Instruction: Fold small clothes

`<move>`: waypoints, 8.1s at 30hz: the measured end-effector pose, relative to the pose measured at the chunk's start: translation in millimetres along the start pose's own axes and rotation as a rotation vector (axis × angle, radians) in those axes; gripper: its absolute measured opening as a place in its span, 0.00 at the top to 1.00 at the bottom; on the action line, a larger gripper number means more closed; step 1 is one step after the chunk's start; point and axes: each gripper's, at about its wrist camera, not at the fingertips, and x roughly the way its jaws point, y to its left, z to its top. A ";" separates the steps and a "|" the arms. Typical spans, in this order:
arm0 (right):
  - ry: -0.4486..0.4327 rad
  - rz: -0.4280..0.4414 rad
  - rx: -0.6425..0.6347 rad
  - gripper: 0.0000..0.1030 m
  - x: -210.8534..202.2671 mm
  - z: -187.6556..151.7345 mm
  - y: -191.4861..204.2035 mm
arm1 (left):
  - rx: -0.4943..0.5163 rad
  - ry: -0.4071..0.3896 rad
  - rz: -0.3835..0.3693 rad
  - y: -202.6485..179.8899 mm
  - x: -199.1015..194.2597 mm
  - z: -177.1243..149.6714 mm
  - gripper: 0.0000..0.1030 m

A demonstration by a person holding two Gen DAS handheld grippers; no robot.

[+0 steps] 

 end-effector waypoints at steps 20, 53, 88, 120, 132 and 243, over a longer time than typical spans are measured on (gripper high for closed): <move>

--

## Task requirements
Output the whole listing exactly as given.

## Output for this task
Instruction: Fold small clothes

`<move>`: waypoints, 8.1s at 30hz: the measured end-effector pose, relative to the pose measured at the chunk's start: translation in millimetres along the start pose's own axes and rotation as a rotation vector (axis × angle, radians) in those axes; gripper: its absolute measured opening as a place in its span, 0.00 at the top to 1.00 at the bottom; on the action line, a larger gripper number means more closed; step 1 is one step after the chunk's start; point and axes: each gripper's, at about its wrist camera, not at the fingertips, and x roughly the way its jaws point, y to its left, z to its top. A ";" separates the steps and a "|" the arms. Typical spans, in this order:
arm0 (right):
  - ry: -0.4486..0.4327 rad
  - rz: -0.4280..0.4414 rad
  - rx: -0.6425..0.6347 rad
  - gripper: 0.0000..0.1030 m
  - x: -210.8534..202.2671 mm
  - z: -187.6556..151.7345 mm
  - y: -191.4861..204.2035 mm
arm1 (left):
  - rx: -0.4943..0.5163 rad
  - ry: -0.4071..0.3896 rad
  - rz: -0.3835..0.3693 rad
  - y: -202.6485..179.8899 mm
  - x: -199.1015..194.2597 mm
  - z: -177.1243..149.6714 mm
  - gripper: 0.0000..0.1030 m

A demonstration by a person holding two Gen DAS handheld grippers; no robot.

[+0 steps] 

 end-effector waypoints at steps 20, 53, 88, 120, 132 and 243, over a longer time than typical spans are measured on (gripper high for closed): <move>

The response to this exercise has been given in full.